WHAT IS NEEDED: From the line containing "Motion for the" through the last line of the data, return those lines exactly as written and nothing more.

DATASET CONTENT:
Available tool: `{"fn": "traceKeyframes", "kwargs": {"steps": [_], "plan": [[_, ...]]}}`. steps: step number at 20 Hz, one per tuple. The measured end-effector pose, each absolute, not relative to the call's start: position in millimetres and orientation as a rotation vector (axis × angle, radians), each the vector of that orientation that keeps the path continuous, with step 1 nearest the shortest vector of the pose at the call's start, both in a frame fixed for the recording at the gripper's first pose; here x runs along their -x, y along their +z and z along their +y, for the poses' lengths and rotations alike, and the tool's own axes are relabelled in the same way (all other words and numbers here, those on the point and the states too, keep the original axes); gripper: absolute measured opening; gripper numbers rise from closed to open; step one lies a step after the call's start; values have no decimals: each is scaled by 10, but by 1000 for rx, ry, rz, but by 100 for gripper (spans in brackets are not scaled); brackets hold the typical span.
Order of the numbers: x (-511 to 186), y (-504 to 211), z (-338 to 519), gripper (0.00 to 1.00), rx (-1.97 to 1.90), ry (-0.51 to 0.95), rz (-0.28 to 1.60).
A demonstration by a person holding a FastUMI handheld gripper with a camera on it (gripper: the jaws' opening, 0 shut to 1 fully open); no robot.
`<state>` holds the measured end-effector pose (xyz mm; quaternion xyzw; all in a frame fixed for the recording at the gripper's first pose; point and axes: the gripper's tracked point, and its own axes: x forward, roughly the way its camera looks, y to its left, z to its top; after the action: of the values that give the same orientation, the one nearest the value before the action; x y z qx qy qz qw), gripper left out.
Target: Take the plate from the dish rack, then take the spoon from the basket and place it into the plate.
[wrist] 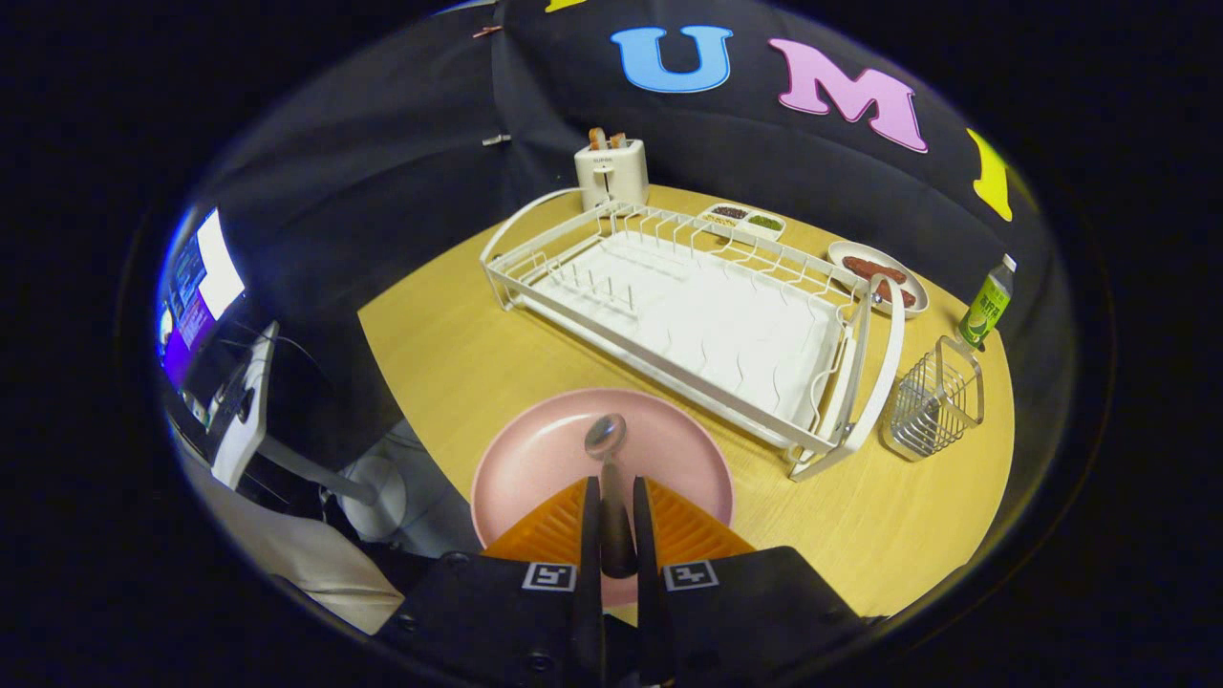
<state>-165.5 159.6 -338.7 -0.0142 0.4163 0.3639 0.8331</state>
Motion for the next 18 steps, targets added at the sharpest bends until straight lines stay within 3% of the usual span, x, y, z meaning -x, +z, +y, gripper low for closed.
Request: {"fn": "traceKeyframes", "kwargs": {"steps": [4, 12, 14, 18], "plan": [[1624, -3411, 1637, 24, 16, 753, 888], [1567, -3380, 1675, 83, -13, 725, 896], [1521, -3260, 1685, 92, -35, 709, 881], [1184, -2742, 1646, 99, -75, 642, 763]]}}
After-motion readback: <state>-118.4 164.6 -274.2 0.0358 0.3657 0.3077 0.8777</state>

OUTPUT:
Motion for the next 18 steps, targets added at the sharpest bends until straight lines stay within 3% of the usual span, x, y, z meaning -x, +z, +y, gripper low for closed.
Request: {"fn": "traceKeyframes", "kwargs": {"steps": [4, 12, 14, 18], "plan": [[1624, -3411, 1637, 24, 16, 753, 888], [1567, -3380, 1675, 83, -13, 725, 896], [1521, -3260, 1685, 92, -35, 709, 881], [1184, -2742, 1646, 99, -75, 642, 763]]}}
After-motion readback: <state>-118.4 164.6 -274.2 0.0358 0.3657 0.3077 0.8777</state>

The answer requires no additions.